(Work instruction) Identify each line below containing the string "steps" and copy it.

(Source material)
▼
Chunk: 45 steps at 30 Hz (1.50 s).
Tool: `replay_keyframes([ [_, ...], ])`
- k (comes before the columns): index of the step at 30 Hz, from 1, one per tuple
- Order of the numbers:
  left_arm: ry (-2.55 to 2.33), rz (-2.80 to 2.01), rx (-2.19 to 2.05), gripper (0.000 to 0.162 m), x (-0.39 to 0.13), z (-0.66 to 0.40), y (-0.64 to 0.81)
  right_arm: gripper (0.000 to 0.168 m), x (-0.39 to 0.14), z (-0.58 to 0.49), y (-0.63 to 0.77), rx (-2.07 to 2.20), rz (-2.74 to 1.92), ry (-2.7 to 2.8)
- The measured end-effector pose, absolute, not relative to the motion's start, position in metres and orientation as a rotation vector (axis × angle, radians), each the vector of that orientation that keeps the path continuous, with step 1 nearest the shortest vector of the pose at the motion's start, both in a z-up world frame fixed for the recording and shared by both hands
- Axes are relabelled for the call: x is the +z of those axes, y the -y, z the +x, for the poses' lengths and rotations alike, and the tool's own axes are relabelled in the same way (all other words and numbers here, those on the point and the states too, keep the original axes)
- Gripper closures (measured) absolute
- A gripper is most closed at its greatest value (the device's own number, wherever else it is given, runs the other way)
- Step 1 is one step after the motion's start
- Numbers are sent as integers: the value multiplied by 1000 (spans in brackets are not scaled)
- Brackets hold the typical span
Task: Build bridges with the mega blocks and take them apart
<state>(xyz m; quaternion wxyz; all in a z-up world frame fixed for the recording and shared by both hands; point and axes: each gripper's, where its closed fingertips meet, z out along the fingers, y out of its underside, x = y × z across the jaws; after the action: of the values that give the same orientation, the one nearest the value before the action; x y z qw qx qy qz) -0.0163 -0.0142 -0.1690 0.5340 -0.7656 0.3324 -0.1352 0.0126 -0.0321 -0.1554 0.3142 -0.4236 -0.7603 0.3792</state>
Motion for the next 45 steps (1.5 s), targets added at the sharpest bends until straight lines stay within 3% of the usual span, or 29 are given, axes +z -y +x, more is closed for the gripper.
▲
(Written reply)
Chunk: 45 steps at 30 Hz (1.50 s).
Motion for the next 45 steps (1.5 s), targets added at the sharpest bends until straight lines stay within 3% of the usual span, or 29 are given, axes +z -y +x, more is closed for the gripper.

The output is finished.